PROBLEM = No pictures belong in the copy. Restate the rest of the data exactly.
**********
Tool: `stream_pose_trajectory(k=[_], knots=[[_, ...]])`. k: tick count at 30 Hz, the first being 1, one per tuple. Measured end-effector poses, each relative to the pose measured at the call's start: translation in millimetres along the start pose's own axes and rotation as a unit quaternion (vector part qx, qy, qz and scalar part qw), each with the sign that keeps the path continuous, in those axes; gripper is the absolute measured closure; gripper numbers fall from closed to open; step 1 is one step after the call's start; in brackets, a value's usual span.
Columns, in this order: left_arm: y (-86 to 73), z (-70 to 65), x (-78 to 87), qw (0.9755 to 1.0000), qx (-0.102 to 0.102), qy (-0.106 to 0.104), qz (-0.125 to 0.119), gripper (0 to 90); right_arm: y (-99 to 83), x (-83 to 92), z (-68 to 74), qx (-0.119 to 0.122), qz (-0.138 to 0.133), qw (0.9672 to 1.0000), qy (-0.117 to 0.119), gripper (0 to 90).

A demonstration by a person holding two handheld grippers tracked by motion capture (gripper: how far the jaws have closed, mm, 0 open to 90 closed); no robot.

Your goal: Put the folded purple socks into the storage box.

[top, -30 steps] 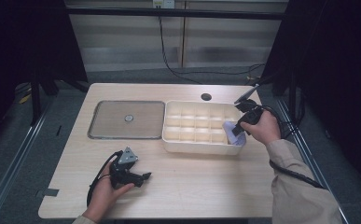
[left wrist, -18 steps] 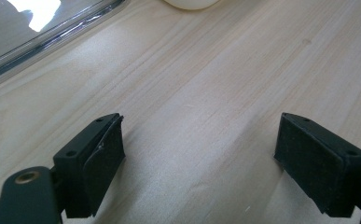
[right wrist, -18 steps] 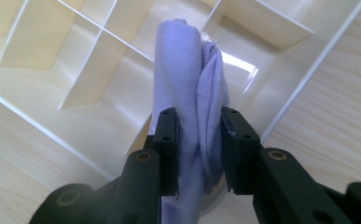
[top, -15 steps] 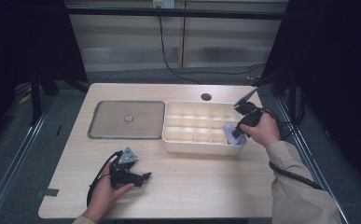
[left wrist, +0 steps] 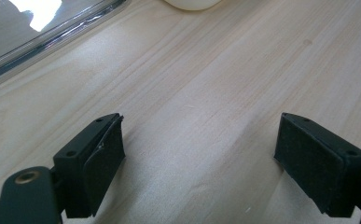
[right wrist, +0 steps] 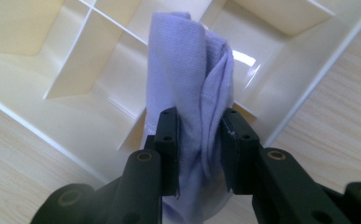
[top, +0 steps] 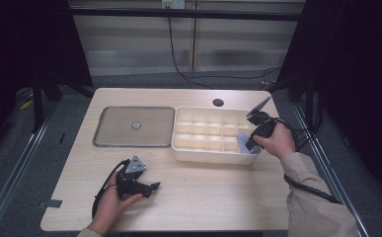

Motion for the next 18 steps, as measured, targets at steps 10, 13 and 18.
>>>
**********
WRITTEN SOLUTION =
Tool: `stream_pose_trajectory(k=[_], knots=[[_, ...]])`. k: tick count at 30 Hz, the first being 1, one per tuple. Measured end-effector poses, each relative to the pose measured at the call's start: translation in millimetres along the start pose's own axes and rotation as a unit quaternion (vector part qx, qy, qz and scalar part qw), each with the sign that keeps the path continuous, in those axes; gripper is the absolute measured closure; gripper numbers fall from closed to open; step 1 is one step after the call's start; in brackets, a value's usual span.
Columns, in this order: left_arm: y (-86 to 73), z (-70 to 65), x (-78 to 87), qw (0.9755 to 1.0000), qx (-0.102 to 0.102), qy (-0.106 to 0.104), qz (-0.125 to 0.119), gripper (0 to 90); right_arm: y (-99 to 83), x (-83 to 92), z (-68 to 74), qx (-0.119 to 0.122), qz (-0.138 to 0.133), qw (0.9672 to 1.0000), qy (-0.117 to 0.119), gripper (0 to 90).

A demonstration by a person holding two handheld grippers tracked by motion capture (gripper: how far the jaws have closed, mm, 0 open to 90 closed); no robot.

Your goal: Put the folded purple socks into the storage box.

[top, -30 steps] 
[left wrist, -18 steps] 
[right wrist, -18 steps] 
[top, -15 steps] 
[left wrist, +0 steps] 
[right wrist, +0 steps] 
[top, +0 steps] 

Motion for the next 18 steps, as measured, targets at steps 10, 13 and 18.
>>>

This response is complete, and nothing else is pending.